Kindrie had stopped by on his way back to Mount Alban and told her about Kenan’s presumed impersonation of Holly at Wilden. What a horrible time her poor cousin had had. Really, the three of them had to take better care of each other.
However, there was no longer any question in Jame’s mind where Shade had gotten her changer blood, and little where Kenan had gotten his. Did darkness come with it? Not intrinsically when innocently got, as far as Jame could tell. She was closer to the shadows herself due to her past behavior but also closer to their despised god thanks to her basic nature. On the whole, she felt herself to be more compromised than an innocent victim like Shade. The Randir, however, still seemed to have doubts.
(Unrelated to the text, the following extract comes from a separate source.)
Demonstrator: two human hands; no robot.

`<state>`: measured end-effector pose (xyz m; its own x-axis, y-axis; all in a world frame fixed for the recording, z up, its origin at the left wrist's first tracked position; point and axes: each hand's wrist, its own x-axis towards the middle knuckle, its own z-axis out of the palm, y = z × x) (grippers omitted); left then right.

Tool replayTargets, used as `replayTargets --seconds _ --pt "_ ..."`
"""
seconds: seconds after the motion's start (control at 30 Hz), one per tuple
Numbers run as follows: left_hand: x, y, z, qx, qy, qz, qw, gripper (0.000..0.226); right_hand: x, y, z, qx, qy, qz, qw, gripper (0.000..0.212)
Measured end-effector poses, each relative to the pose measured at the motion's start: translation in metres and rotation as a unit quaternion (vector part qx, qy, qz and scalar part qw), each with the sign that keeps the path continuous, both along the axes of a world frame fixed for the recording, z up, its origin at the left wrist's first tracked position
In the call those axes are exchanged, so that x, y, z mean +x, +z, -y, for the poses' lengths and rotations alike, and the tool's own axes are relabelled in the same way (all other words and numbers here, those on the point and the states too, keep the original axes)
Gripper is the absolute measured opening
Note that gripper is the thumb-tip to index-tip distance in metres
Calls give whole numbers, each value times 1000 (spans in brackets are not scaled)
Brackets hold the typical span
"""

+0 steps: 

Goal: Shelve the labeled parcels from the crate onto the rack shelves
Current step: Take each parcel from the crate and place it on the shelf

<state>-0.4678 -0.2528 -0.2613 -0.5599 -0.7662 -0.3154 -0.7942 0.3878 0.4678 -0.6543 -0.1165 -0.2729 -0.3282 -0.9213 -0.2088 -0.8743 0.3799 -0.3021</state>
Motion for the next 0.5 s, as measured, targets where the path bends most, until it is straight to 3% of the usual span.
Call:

Shade looked up. “Gari. When do the crown jewel-jaws migrate north?”
“Any day now. Why?”
The Randir only shrugged, but Jame could guess. Migrating with the “jaws” would be the Randir Heir Randiroc, whom Rawneth had been trying to assassinate for years. The Randir at the college loyal to the Witch would be watching for him. So, apparently, was Shade.
Classes continued. Jame got another black in swordsmanship, not unexpectedly, even though it came from a Jaran instructor. Then she and Brier both got whites after fighting each other to a draw at the Senethar in a match that took the entire class period and left both barely able to stand. Another white came into Jame’s hands for her skill with the scythe-arm. That made two of each, already a surprising number for any cadet but not an advantage in that they cancelled each other out.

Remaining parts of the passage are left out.